=== How to complete this task ===
Each line of the records below that contains "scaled" needs to be copied.

=== Data to examine ===
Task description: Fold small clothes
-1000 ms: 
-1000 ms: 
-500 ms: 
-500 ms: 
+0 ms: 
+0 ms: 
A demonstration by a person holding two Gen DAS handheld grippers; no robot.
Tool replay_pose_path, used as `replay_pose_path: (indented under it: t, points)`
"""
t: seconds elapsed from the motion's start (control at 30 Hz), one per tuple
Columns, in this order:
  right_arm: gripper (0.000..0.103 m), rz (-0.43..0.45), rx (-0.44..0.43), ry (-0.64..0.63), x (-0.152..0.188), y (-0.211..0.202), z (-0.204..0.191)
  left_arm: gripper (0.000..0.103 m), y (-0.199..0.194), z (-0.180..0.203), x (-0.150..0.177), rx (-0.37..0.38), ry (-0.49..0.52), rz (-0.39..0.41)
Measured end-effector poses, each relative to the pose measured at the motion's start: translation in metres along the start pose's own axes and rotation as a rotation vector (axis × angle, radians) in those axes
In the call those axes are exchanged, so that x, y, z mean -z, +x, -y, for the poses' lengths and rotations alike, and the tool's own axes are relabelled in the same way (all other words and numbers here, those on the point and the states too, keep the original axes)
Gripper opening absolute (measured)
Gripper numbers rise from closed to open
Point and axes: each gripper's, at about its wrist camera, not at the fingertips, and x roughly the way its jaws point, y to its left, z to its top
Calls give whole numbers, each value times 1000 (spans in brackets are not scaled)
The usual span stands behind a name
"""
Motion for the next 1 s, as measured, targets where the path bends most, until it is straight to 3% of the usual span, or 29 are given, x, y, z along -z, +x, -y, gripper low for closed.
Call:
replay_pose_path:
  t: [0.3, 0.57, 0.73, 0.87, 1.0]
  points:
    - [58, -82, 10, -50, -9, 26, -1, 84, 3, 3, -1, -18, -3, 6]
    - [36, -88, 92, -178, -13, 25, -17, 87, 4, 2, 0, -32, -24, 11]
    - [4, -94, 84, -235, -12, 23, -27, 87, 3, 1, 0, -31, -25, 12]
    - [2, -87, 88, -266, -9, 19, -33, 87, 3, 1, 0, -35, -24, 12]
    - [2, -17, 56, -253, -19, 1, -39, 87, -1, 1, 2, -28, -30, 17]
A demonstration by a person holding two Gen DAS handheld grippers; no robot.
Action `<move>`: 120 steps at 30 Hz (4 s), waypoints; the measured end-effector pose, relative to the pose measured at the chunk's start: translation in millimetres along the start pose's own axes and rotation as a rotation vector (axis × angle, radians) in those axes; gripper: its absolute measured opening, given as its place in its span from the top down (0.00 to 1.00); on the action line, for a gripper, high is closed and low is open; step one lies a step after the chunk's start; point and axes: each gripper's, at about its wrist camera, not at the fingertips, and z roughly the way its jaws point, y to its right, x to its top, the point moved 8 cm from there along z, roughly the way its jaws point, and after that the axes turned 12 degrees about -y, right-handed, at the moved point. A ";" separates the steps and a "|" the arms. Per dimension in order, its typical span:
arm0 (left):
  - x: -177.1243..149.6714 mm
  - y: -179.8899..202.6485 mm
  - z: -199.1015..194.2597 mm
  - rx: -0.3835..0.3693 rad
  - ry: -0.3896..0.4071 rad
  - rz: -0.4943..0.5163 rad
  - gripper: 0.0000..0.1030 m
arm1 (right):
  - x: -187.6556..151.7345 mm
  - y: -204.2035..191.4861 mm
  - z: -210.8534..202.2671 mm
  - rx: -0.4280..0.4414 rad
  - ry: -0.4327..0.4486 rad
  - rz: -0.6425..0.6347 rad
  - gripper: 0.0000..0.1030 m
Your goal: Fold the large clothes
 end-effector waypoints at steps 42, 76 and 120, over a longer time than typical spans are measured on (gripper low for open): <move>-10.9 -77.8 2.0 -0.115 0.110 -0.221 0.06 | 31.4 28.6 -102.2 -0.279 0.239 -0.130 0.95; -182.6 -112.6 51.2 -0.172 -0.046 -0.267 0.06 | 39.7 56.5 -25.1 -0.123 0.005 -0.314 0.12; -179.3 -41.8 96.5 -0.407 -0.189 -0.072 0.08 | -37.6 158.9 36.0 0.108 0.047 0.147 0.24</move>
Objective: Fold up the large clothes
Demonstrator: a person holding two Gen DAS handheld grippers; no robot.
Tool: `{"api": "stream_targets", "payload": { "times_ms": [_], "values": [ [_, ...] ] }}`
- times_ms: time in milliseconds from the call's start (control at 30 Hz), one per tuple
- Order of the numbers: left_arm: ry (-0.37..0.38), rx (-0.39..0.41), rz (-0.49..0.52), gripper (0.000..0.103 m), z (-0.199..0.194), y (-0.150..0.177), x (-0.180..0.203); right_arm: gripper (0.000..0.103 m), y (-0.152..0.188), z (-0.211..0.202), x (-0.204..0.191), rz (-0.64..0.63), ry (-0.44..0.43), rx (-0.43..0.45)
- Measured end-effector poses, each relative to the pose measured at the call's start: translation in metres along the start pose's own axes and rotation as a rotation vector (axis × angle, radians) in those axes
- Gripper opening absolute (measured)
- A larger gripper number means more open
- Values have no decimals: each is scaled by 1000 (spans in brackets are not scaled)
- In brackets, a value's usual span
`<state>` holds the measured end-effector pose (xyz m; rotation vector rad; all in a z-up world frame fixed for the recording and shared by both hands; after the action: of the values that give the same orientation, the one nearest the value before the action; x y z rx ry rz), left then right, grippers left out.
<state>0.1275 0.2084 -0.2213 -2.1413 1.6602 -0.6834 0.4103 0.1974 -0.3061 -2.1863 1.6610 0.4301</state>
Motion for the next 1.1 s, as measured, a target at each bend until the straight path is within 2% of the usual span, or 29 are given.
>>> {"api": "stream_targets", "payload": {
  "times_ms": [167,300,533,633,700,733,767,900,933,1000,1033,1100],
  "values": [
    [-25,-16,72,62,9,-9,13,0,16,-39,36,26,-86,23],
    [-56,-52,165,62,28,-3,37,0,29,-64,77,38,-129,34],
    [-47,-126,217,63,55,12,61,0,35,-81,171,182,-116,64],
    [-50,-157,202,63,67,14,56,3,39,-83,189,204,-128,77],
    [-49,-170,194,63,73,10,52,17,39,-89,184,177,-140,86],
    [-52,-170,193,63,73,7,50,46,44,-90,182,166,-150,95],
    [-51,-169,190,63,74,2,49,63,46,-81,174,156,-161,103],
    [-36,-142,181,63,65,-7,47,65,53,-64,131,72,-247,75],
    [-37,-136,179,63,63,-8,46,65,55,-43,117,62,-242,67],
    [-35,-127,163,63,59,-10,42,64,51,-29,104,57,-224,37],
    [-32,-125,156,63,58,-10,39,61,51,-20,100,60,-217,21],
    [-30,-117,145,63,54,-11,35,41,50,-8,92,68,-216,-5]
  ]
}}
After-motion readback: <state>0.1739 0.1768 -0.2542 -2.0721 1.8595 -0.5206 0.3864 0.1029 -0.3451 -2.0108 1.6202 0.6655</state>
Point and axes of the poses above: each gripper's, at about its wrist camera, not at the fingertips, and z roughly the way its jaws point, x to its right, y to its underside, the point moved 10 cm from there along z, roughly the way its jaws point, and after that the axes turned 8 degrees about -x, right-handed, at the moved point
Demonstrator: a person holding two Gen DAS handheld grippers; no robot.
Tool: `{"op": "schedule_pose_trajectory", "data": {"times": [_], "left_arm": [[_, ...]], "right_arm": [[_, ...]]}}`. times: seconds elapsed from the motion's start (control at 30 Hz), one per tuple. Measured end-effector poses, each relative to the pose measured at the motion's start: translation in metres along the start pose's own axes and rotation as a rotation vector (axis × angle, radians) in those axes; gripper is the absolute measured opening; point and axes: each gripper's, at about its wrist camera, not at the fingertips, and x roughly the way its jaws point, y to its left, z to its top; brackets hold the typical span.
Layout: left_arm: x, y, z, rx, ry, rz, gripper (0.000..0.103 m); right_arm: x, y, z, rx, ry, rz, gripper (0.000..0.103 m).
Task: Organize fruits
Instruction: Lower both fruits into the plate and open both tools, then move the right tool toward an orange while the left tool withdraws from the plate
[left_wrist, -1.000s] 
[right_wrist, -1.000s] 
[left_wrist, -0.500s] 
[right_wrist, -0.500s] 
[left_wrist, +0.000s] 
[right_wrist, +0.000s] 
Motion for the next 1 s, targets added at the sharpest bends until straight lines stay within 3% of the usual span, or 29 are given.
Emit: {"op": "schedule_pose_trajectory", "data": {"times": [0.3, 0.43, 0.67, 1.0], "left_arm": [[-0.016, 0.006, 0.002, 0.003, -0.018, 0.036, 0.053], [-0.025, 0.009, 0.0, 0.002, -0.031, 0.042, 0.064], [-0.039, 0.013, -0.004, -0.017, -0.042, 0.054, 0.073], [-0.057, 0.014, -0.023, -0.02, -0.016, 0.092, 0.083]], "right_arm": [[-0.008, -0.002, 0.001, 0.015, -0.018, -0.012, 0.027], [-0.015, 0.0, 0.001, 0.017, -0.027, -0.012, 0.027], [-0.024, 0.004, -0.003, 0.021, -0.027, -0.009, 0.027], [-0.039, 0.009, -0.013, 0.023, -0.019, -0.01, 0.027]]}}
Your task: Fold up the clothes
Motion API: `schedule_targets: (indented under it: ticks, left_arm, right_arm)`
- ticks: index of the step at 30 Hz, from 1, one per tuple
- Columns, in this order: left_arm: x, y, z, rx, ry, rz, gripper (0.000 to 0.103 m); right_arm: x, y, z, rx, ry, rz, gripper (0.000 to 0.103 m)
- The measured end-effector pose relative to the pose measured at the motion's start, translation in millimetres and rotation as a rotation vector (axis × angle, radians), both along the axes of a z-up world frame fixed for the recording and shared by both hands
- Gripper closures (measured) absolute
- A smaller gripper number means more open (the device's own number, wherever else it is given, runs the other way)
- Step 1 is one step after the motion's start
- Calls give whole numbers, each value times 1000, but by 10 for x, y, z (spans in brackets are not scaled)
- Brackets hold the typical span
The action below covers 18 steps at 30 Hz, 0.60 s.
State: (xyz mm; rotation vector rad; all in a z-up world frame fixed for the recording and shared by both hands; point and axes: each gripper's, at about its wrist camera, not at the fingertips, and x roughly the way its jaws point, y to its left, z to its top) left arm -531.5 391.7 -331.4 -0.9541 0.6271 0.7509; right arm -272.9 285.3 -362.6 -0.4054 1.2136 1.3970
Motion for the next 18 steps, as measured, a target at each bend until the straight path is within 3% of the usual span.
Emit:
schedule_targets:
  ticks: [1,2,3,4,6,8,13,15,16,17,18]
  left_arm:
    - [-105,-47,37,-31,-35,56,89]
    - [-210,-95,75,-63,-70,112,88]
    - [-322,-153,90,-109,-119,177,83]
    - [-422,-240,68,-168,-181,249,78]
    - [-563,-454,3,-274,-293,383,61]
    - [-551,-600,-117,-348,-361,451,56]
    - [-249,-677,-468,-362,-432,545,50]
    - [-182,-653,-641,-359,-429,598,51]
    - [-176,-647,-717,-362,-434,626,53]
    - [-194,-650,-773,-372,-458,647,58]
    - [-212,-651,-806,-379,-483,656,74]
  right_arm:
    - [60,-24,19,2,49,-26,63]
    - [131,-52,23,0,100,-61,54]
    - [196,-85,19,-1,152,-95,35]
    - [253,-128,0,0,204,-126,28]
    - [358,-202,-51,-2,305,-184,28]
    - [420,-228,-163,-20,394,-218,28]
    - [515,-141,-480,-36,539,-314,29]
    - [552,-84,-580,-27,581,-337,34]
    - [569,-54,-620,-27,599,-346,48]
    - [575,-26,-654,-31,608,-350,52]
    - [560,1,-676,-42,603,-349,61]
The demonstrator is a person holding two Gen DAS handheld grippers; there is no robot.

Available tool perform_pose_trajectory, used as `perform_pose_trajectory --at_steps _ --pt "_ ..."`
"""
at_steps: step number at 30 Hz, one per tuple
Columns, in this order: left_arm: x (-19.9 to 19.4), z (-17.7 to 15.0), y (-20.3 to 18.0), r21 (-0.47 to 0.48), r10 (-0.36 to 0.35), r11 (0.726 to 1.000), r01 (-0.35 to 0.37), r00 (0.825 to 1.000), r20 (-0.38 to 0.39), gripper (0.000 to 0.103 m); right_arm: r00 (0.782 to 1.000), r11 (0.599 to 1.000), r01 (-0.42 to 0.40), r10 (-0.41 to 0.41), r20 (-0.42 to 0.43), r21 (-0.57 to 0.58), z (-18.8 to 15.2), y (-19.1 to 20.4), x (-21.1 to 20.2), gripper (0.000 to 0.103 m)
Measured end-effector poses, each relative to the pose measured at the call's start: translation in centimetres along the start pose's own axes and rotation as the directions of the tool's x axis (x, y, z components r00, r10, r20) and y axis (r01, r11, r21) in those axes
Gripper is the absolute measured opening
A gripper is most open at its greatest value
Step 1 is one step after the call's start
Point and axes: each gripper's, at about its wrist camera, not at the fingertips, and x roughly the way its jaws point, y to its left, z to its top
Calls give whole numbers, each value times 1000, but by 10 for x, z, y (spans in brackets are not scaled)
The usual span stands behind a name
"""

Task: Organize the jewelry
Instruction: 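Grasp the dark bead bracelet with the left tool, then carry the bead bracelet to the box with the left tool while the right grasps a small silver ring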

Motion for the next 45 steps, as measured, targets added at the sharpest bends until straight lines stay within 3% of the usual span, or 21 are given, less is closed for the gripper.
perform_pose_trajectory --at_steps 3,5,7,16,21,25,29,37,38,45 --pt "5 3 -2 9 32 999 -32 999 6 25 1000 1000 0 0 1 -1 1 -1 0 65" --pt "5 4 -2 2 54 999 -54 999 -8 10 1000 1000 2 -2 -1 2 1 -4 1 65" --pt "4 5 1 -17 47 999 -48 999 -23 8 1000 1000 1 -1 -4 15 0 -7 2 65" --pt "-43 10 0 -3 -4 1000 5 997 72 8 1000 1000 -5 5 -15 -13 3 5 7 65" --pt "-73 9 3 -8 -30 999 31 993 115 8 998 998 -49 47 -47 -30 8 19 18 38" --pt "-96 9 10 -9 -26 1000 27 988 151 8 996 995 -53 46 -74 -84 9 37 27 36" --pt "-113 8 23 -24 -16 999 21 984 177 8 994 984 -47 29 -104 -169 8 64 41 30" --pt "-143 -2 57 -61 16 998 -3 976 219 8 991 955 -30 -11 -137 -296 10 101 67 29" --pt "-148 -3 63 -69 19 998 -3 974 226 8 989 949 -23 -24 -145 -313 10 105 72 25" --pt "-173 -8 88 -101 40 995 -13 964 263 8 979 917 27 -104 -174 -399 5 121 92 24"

=== Exercise result ===
Calls give whole numbers, each value times 1000 (spans in brackets are not scaled)
- Values have no decimals: each is scaled by 1000 (spans in brackets are not scaled)
- Calls give whole numbers, each value times 1000, but by 10 for x, y, z (spans in brackets are not scaled)
Calls give whole numbers, each value times 1000, but by 10 for x, z, y (spans in brackets are not scaled)

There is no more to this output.